→ PROBLEM DETAILS
Locate every line in the material below that has the word "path". Copy each of those lines.

•••••

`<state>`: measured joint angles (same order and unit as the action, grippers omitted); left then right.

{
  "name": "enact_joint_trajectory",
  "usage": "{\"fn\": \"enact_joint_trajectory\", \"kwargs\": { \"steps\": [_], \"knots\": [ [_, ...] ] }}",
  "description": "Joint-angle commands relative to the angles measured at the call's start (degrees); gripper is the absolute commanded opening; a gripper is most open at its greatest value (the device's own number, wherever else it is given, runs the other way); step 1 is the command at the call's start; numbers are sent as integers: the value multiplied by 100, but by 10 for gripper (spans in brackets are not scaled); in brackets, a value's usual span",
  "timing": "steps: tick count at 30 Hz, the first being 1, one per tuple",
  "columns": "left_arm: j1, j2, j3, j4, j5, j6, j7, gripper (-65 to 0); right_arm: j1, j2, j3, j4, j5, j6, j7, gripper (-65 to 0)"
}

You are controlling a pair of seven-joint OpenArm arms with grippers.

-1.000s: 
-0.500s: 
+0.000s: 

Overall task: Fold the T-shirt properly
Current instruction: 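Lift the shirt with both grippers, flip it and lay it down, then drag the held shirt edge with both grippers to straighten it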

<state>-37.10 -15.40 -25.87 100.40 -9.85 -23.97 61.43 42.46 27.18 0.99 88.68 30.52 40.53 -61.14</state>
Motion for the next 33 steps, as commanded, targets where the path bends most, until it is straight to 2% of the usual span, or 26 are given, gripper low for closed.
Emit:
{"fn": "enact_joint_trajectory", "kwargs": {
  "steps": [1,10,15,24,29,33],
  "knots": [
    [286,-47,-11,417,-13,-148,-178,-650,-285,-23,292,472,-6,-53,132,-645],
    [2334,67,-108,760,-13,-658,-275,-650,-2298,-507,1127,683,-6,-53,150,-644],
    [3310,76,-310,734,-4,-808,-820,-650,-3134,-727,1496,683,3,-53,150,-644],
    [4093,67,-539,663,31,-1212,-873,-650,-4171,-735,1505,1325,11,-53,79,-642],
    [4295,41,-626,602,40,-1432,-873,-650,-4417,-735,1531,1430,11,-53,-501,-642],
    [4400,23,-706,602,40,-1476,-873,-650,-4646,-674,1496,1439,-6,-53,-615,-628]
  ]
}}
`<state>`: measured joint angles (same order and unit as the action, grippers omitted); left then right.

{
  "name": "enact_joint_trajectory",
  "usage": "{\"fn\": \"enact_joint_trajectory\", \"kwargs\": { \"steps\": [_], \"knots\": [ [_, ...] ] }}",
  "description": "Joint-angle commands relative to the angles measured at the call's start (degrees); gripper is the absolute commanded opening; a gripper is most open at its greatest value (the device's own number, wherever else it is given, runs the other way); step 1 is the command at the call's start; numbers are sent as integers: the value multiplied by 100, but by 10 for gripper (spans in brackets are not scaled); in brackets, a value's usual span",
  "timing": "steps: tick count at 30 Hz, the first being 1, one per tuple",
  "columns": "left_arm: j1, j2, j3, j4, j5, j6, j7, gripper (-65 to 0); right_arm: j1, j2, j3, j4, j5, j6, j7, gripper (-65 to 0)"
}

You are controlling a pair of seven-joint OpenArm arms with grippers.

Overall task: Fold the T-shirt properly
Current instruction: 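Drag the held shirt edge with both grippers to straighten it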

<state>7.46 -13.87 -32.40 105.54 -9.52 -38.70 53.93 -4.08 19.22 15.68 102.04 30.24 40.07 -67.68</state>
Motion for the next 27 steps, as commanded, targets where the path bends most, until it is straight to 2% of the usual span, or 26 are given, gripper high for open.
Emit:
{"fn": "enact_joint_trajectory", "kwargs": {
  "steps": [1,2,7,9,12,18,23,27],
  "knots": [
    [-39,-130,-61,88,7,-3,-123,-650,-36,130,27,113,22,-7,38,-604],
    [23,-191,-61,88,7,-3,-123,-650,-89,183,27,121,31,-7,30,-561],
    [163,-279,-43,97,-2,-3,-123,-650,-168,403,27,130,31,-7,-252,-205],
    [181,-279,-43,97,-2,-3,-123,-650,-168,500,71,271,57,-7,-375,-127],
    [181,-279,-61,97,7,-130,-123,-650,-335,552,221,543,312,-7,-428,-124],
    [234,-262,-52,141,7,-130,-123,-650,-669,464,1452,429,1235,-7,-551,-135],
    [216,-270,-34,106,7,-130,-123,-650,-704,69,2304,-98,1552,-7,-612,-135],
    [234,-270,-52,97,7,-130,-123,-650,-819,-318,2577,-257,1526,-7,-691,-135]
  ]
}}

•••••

→ SOLVED PROBLEM
Motion for the next 33 steps, as commanded, targets where the path bends most, until it is straight to 2% of the usual span, or 26 are given, gripper low for closed.
Motion for the next 27 steps, as commanded, targets where the path bends most, until it is straight to 2% of the usual span, or 26 are given, gripper high for open.

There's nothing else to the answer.